See it’s not just our history but our daily social and political actions that impact the situation we are watching play out on our screens. There is an inter-relatedness, an inter-connectedness many of us fail to see and understand. We should be able to care for both migrant children and Black children at the same time. But, a critical eye recognizes that both of these children are victims of the American state. We’ve been working as mentors and educators for over ten years, and the impact that these socio-political dynamics have on children is visible in schools, programs and community centers all over the country.

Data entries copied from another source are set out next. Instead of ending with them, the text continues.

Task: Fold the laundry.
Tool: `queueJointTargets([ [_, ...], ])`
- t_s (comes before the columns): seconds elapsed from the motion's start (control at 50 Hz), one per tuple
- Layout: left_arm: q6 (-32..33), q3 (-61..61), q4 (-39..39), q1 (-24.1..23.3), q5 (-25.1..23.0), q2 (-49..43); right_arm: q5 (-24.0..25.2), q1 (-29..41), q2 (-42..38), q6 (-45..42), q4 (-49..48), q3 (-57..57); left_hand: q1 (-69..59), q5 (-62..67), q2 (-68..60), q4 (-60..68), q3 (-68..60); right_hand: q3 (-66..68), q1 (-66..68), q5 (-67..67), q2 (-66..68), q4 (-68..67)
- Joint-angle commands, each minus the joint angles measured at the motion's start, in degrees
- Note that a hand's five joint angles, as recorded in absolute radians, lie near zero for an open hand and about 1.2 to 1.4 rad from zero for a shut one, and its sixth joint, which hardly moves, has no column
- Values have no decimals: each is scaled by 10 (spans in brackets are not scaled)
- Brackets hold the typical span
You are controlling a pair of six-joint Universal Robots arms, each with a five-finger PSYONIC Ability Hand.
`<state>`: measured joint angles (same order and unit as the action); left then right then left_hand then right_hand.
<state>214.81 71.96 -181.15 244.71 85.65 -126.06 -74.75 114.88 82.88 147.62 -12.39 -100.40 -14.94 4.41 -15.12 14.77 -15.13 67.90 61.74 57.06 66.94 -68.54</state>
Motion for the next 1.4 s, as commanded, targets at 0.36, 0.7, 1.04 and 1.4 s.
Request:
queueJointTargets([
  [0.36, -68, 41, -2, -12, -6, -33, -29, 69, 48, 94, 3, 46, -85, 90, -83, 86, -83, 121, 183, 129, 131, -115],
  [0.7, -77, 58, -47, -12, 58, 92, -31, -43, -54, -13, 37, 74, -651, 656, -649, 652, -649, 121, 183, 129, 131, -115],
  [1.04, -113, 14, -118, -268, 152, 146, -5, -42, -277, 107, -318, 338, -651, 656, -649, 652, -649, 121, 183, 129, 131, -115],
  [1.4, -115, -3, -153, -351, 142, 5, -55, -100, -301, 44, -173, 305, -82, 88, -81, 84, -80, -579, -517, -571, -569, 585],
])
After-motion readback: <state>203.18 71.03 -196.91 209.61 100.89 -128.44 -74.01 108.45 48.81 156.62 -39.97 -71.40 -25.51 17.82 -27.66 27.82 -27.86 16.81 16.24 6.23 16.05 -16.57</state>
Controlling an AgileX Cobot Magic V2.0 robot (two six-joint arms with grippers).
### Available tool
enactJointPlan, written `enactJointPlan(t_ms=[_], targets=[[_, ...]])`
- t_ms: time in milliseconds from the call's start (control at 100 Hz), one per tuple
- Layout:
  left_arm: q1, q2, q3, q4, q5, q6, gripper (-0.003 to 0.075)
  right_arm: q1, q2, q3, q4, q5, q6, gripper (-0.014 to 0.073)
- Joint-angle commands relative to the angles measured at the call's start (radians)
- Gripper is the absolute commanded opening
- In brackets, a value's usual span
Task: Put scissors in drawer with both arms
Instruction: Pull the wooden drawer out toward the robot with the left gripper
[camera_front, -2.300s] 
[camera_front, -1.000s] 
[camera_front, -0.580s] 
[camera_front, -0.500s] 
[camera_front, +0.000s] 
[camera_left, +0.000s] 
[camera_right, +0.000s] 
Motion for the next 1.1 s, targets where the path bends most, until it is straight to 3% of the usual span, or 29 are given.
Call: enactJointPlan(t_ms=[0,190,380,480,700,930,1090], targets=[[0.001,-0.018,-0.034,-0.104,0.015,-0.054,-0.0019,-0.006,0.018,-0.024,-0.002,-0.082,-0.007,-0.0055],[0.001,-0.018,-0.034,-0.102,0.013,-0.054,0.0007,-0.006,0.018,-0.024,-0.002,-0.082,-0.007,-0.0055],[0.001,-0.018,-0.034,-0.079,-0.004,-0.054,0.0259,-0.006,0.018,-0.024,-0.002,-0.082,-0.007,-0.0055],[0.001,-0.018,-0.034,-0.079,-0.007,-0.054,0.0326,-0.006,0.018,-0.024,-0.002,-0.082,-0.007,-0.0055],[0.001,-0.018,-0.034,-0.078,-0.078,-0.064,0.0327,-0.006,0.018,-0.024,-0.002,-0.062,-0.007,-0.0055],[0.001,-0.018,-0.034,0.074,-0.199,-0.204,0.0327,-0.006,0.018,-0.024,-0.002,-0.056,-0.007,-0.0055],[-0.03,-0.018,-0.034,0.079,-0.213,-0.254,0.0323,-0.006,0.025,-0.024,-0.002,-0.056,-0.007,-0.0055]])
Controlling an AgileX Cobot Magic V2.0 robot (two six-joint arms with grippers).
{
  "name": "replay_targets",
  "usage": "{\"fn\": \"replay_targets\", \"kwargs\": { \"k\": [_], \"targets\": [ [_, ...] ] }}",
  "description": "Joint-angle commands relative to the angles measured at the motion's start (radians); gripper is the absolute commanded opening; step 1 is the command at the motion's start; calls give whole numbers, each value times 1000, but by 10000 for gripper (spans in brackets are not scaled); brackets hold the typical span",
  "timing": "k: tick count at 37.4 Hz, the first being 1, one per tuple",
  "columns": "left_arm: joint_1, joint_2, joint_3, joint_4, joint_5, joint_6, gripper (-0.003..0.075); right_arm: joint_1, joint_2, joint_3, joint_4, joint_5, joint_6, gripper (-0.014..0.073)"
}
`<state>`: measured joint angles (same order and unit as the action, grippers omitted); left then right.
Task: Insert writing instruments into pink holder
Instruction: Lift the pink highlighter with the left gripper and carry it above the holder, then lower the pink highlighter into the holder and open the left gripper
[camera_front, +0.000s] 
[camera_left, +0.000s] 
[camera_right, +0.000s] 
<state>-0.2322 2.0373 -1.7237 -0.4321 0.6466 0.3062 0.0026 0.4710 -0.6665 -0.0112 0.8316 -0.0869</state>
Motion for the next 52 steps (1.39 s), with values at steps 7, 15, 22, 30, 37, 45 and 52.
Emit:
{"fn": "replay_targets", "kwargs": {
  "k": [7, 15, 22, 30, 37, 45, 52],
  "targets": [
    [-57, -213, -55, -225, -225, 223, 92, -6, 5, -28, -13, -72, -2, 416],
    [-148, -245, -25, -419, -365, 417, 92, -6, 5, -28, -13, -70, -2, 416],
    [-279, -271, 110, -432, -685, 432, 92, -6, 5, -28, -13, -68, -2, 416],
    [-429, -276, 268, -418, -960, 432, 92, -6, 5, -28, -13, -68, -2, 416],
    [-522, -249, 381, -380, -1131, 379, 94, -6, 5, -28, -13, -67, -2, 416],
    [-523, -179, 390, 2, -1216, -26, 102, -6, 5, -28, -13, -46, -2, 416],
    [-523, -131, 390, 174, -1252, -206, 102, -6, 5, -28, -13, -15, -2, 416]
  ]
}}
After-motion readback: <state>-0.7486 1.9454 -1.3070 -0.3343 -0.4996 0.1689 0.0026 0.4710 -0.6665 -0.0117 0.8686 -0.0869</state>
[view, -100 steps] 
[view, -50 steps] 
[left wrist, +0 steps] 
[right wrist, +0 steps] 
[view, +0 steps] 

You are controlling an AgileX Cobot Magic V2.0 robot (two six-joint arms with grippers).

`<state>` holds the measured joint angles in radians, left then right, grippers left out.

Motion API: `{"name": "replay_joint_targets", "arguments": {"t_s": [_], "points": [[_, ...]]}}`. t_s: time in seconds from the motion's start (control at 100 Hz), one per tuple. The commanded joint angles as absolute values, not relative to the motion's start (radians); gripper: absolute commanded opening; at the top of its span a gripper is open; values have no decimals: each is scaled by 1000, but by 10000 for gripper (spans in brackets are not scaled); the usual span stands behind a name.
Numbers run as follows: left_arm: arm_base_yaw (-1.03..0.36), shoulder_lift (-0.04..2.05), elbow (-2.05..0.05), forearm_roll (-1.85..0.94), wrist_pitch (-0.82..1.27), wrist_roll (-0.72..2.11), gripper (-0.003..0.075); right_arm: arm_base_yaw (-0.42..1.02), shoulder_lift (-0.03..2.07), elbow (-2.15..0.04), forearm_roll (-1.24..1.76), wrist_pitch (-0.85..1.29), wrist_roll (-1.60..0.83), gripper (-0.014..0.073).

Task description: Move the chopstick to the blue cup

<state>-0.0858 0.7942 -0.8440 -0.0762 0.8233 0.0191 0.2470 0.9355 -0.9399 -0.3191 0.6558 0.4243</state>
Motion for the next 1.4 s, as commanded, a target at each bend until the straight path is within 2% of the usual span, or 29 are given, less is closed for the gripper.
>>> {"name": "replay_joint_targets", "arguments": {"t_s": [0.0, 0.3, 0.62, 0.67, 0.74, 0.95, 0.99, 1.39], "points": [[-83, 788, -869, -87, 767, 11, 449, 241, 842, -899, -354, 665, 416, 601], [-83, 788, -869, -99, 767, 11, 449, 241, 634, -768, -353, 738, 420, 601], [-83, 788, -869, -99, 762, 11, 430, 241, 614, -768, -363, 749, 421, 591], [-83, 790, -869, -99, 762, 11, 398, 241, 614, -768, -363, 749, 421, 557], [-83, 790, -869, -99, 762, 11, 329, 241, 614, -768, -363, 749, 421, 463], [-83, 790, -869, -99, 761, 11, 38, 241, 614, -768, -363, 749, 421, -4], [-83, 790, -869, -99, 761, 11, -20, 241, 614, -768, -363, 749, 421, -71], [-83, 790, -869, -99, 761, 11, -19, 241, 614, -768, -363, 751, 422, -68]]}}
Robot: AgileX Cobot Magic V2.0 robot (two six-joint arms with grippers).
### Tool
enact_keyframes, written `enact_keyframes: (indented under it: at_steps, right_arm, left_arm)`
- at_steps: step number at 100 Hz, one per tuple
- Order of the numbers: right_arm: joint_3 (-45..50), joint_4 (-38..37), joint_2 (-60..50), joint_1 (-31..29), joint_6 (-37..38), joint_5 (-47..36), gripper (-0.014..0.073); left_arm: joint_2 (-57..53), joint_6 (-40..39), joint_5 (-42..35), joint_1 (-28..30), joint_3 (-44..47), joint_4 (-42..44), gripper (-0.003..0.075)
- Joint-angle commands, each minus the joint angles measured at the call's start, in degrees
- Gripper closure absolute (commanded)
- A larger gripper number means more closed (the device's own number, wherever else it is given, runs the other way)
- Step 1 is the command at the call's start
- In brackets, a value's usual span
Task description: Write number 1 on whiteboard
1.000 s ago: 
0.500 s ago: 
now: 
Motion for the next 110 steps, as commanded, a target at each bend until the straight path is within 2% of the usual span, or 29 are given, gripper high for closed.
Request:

Educators, mentors and youth workers need support, guidance, and resources to provide support for young people who are the victims of America’s harm. The new Center for Critical Mentoring and Youth Work is taking on the challenge. We’ve created this center to scale our critical mentoring and youth work impact. In the past two years, we’ve traveled the country and world helping youth workers to do critical work with young people. It’s not only important, but it’s also necessary as our society continues to be a violently complex space that youth have to learn to navigate and challenge. The center is charged with three essential tasks;

  1. To provide training and other types of professional development for anyone working with young people.
  2. To research mentoring and youth work utilizing critical theories and perspectives. We want to study youth work in ways it hasn’t been considered.
  3. To provide trauma first aid and support for communities who are impacted by tragedies. We will deploy a team of experts to help the youth community heal and form responses.

But this is only our little corner of “the work.” We need dialogue, action and grassroots organizing at every level. Young people need us in ways we may not have understood before. Now is the time to show them our support. Here is what you can do:

  1. Volunteer to mentor a young person in your community. The time you give is invaluable, and it doesn’t cost a dime.
  2. Give to community organizations on the ground. The non-profit industrial complex can be deceiving. If you really care about what’s happening to young people find grassroots nonprofits doing work on the ground to make sure your money really gets to the people you want it to.
  3. Do more than post on social media. While utilizing social platforms to share and initiate dialogue is excellent, move past the screen and hashtags to do something real.

Young people deserve the best of us so that they can be better than us.

Torie and Gayle Weiston-Serdan are co-founders of the Youth Mentoring Action Network, a youth-centered mentoring organization in Southern California.